As we have before said, we attach little or no significance to the claim that the McAdens listed no lands for taxation in Jackson County after the date of the deed to J. W. Ferguson, as the evidence concerning it, if not contradictory, is, at least, vague and unreliable, and the plaintiff's testimony relating to it is not at all definite.

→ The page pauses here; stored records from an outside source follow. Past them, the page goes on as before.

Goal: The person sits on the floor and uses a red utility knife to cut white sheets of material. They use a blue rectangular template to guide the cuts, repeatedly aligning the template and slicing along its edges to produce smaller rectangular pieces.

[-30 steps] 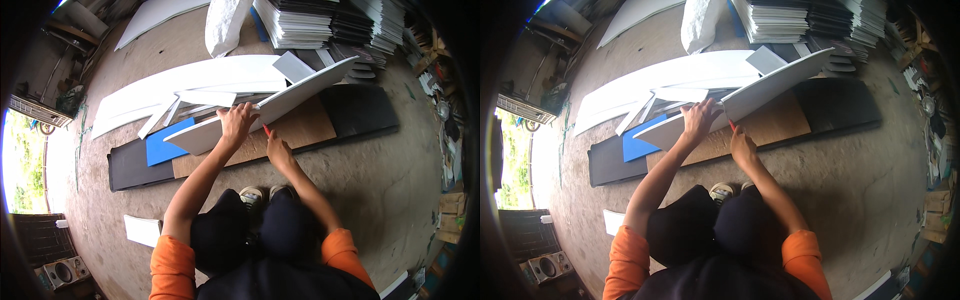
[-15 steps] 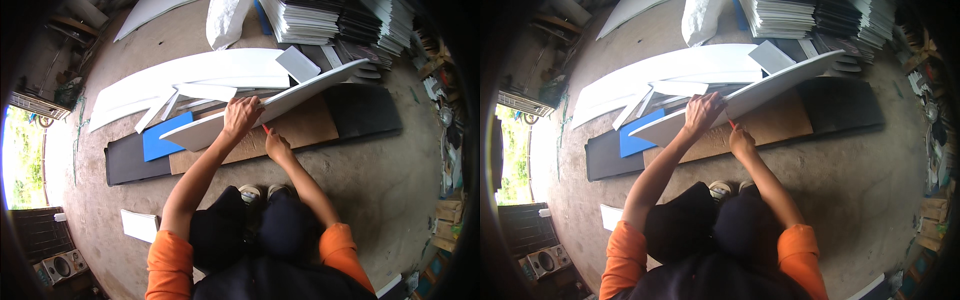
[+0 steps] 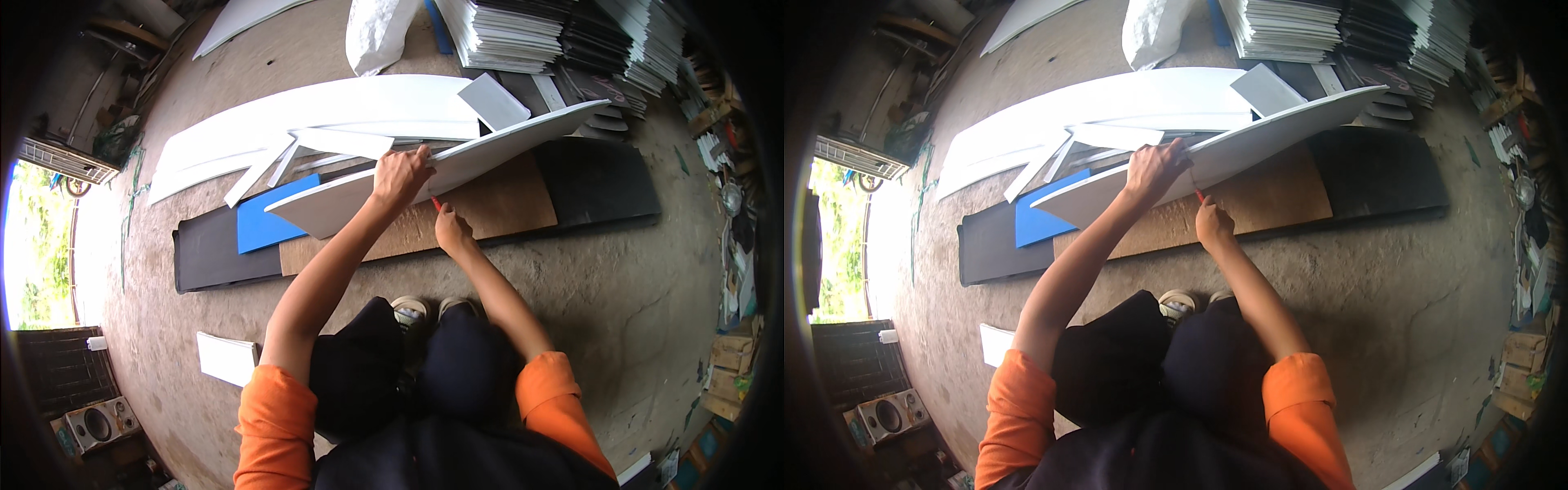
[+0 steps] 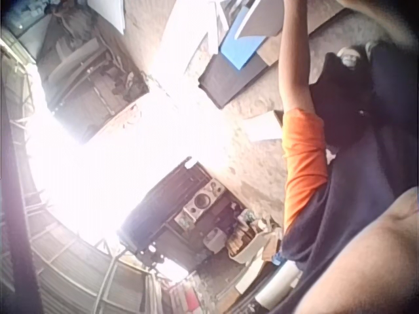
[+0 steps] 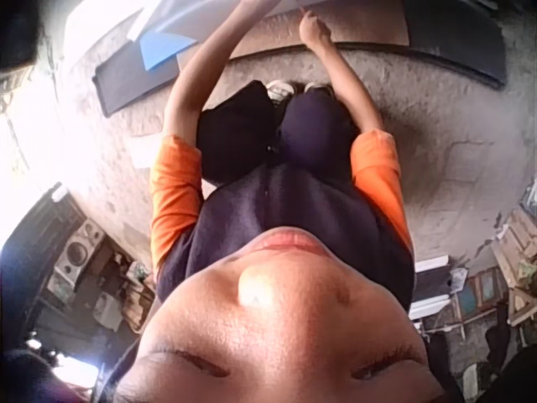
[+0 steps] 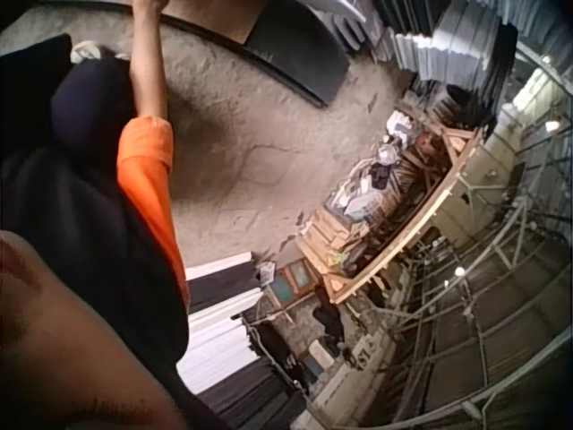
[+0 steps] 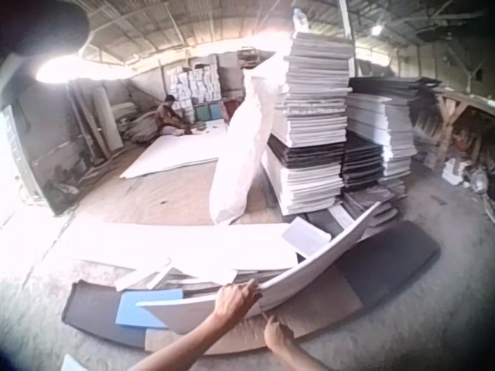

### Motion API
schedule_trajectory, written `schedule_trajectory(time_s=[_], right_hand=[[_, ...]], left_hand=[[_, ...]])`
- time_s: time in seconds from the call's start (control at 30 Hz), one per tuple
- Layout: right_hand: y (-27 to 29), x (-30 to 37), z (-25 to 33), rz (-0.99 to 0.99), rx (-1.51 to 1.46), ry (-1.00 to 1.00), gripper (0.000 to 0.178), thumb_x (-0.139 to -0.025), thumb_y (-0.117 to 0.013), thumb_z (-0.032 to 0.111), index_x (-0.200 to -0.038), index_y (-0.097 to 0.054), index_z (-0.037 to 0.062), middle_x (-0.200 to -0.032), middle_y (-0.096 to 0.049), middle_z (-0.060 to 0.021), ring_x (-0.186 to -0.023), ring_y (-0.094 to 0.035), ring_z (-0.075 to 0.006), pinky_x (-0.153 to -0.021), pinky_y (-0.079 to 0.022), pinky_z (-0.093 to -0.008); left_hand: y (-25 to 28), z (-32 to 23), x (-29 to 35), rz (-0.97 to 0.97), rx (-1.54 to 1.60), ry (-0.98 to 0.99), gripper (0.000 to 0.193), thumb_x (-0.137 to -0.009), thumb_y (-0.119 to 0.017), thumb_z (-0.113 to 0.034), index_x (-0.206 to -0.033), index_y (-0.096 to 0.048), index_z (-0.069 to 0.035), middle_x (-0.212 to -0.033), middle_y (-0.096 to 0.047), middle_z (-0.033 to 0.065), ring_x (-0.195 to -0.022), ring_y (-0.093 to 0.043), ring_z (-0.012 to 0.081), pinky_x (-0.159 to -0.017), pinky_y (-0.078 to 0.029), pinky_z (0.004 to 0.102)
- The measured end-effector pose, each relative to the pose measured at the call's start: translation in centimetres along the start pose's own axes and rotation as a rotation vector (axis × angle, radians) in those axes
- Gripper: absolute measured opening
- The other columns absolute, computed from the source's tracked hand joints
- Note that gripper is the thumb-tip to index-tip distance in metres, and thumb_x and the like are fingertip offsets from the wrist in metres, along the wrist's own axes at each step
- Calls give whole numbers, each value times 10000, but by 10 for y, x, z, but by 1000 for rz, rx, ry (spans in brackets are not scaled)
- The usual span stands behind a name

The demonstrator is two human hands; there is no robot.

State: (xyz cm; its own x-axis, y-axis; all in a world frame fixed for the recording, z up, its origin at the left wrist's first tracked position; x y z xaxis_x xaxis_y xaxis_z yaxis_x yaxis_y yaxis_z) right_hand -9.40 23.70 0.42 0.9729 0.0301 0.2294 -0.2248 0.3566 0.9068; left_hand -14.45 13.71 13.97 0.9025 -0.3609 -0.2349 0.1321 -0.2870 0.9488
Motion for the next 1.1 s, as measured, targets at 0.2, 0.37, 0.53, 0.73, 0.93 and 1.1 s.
schedule_trajectory(time_s=[0.2, 0.37, 0.53, 0.73, 0.93, 1.1], right_hand=[[-11, -4, -11, 72, -61, -107, 213, -886, -370, 138, -1026, -459, 4, -891, -613, -228, -821, -622, -354, -649, -524, -440], [-21, -4, -18, 96, -62, -64, 305, -896, -333, 138, -1148, -409, -16, -941, -594, -259, -864, -604, -379, -694, -517, -438], [-18, -3, -19, 118, 5, -28, 322, -896, -331, 134, -1170, -387, -25, -945, -593, -259, -861, -606, -372, -701, -517, -437], [-15, 5, -16, 152, 6, -38, 331, -892, -347, 118, -1187, -373, -29, -947, -587, -267, -851, -609, -370, -706, -520, -428], [-36, -3, -12, 161, -30, -24, 377, -885, -351, 107, -1235, -329, -29, -978, -568, -284, -878, -594, -384, -716, -507, -445], [-77, -29, -53, 7, -10, -19, 375, -883, -344, 100, -1240, -351, -16, -986, -577, -270, -873, -602, -372, -706, -512, -442]], left_hand=[[-7, -2, 4, 39, -30, -23, 313, -810, -565, -352, -1019, -504, -127, -612, -599, 112, -562, -601, 293, -505, -468, 383], [-6, -1, 4, 50, -59, -10, 295, -815, -559, -342, -1012, -509, -129, -619, -602, 105, -576, -607, 286, -519, -473, 379], [-10, -2, 0, -2, -84, -9, 289, -819, -555, -337, -1013, -514, -127, -619, -606, 98, -572, -613, 269, -529, -482, 369], [-7, 1, 0, 13, -68, 13, 322, -819, -555, -342, -1044, -501, -119, -663, -625, 96, -577, -619, 262, -527, -486, 365], [-4, 6, 6, 42, -65, 20, 289, -818, -556, -328, -1000, -492, -113, -690, -631, 90, -582, -617, 267, -539, -489, 365], [-7, -6, -7, -32, -51, -65, 240, -828, -544, -297, -976, -487, -116, -719, -628, 80, -597, -617, 248, -546, -487, 364]])
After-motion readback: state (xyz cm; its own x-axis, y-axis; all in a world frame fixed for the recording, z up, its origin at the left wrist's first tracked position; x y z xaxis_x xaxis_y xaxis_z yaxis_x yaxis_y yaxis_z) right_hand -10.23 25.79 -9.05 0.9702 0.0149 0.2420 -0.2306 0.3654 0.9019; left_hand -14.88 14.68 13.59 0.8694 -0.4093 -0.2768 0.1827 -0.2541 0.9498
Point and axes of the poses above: each hand's wrist, its own x-axis away from the middle knuckle, its own y-axis out of the back of the hand, z = x × y, the point moved 6 cm from there along -x, towards the middle knuckle
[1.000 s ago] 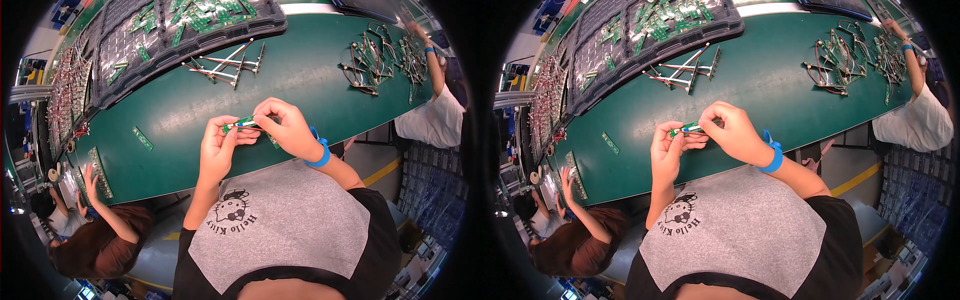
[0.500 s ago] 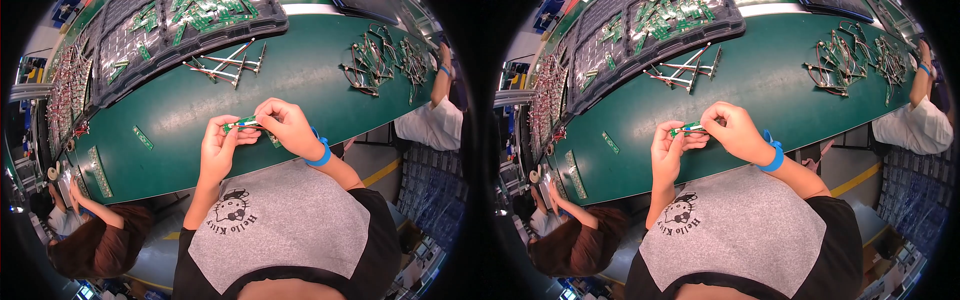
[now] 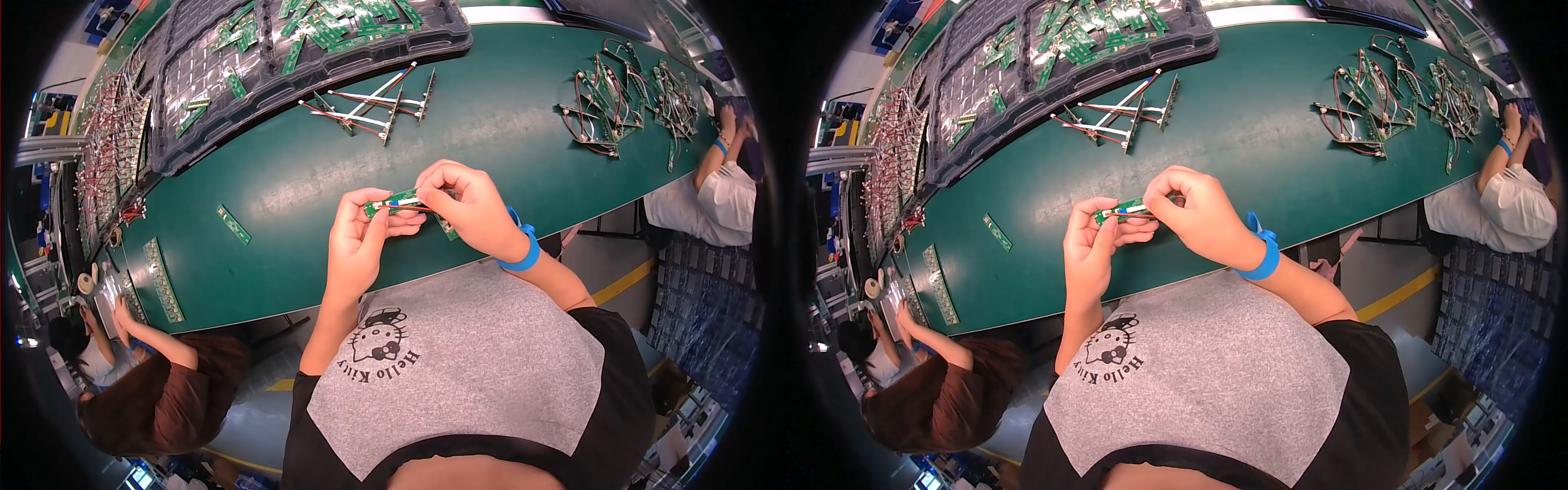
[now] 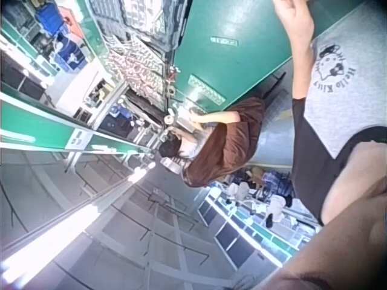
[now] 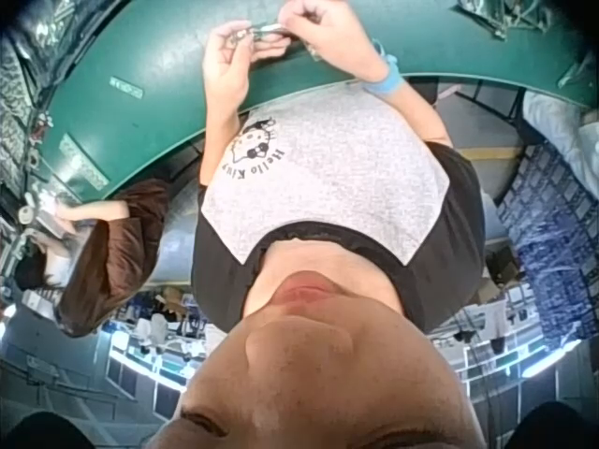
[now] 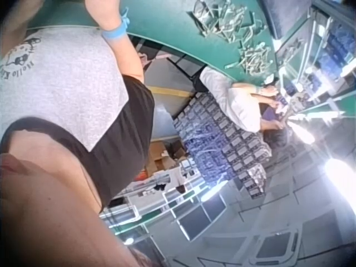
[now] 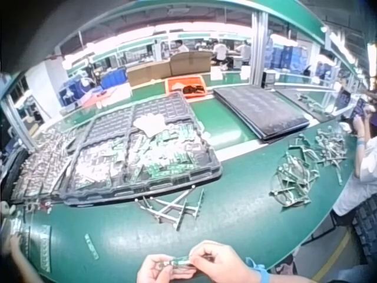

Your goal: The person connects wire harnesses to printed circuit boards by hand at an assembly station.

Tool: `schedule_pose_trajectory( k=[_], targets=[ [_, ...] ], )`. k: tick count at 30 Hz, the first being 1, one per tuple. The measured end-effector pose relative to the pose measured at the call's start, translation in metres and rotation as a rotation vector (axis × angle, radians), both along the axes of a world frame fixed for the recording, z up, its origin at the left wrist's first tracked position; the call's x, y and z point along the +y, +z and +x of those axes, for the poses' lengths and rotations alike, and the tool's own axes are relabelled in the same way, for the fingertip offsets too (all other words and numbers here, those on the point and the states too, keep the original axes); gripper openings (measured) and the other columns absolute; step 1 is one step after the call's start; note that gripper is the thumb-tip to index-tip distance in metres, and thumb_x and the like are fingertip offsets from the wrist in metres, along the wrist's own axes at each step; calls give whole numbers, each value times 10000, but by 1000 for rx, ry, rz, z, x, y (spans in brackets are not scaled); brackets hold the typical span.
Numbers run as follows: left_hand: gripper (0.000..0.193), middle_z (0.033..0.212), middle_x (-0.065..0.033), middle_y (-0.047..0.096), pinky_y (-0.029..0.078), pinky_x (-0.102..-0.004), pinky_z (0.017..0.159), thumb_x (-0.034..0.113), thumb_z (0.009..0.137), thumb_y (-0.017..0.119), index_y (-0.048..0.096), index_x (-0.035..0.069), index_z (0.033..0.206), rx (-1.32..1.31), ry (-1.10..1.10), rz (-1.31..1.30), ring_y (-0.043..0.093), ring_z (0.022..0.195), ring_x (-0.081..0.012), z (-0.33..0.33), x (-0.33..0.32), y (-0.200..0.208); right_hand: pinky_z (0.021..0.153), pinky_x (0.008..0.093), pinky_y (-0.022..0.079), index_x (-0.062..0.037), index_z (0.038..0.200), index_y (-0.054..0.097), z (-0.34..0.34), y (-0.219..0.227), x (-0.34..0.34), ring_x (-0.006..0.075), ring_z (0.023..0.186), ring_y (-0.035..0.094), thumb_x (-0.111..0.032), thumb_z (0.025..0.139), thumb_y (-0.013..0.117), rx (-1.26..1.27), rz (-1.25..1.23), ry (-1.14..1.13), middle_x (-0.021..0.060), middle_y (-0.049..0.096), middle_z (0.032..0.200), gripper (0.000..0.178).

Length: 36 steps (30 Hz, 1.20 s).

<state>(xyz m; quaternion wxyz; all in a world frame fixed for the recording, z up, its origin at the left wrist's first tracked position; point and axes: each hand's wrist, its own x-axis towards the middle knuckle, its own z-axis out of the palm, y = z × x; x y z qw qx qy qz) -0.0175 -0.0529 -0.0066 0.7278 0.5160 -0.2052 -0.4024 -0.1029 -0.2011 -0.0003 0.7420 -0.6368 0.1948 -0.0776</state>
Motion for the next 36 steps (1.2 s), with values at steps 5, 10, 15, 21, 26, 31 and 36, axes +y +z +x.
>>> schedule_pose_trajectory(
  k=[5, 10, 15, 21, 26, 31, 36],
  targets=[
    [163, 949, -207, 568, 515, -339, 784, 13, 906, 361, 361, -29, 1063, -6, 4, 3, 613, 871, -267, -1, 0, 0, 629, 204, 402, 28, 741, 526, 0, 2, 1, 65, 710, 478, -36, 816, 528, 7, -13, -8, 46, 535, 856, 99],
    [165, 953, -202, 566, 514, -335, 786, 14, 905, 369, 362, -32, 1063, -11, 6, 2, 612, 876, -262, -1, 1, 1, 635, 206, 398, 22, 746, 529, 0, 0, 2, 67, 721, 478, -44, 817, 532, 2, -68, 5, 44, 535, 852, 98],
    [175, 954, -194, 567, 512, -327, 789, 14, 903, 380, 370, -36, 1071, -32, 15, 14, 611, 879, -253, -2, 0, 3, 638, 207, 399, 22, 743, 526, 0, 0, 2, 69, 727, 479, -40, 819, 527, -13, -46, 5, 44, 533, 854, 98],
    [182, 954, -190, 567, 510, -319, 788, 18, 904, 386, 374, -39, 1076, -20, 16, 23, 611, 877, -246, -2, -1, 2, 617, 205, 395, 20, 739, 524, 0, 0, 1, 66, 709, 475, -39, 818, 525, 8, -76, -18, 41, 539, 847, 98],
    [177, 953, -193, 566, 510, -317, 787, 17, 905, 381, 374, -38, 1072, -25, 16, 24, 613, 873, -246, -2, -1, 2, 597, 201, 387, 15, 732, 527, 0, 3, 3, 60, 683, 467, -47, 812, 535, 13, -121, -37, 36, 552, 828, 101],
    [166, 953, -195, 565, 509, -317, 784, 12, 906, 372, 373, -37, 1065, -41, 22, 23, 613, 870, -247, -2, 0, 2, 580, 203, 377, 13, 722, 531, 0, 4, 3, 56, 661, 451, -57, 801, 547, 13, -170, -32, 34, 557, 820, 107],
    [169, 939, -231, 571, 526, -360, 749, 1, 895, 368, 371, -50, 1056, -83, 47, 35, 619, 842, -307, -3, -2, 2, 573, 200, 373, 13, 723, 533, 1, 3, 3, 53, 655, 446, -60, 802, 544, 12, -146, -25, 30, 555, 823, 109]
  ],
)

The county register of deeds testified that certain lands were listed by them on what he called the "Discovery List," that is, as lands omitted from the regular lists, and afterwards discovered as being unlisted.

We have not discussed all the many and variety of questions raised in this case, as it would be vain and useless to do so, but have confined ourselves strictly to those which are the most material and relevant, and which are determinative of the controversy.

As the case was practically decided in the court below upon facts admitted by the parties, we direct that the judgment be reversed, and that the case be remanded to the end that judgment be entered for the defendant.

Reversed.

HOKE, J., did not sit.

Cited: Penny v. Battle, 191 N.C. 223; Realty Corp. v. Fisher,216 N.C. 201; Bailey v. Hayman, 218 N.C. 177; Lee v. McDonald,230 N.C. 521; Carney v. Edwards, 256 N.C. 24.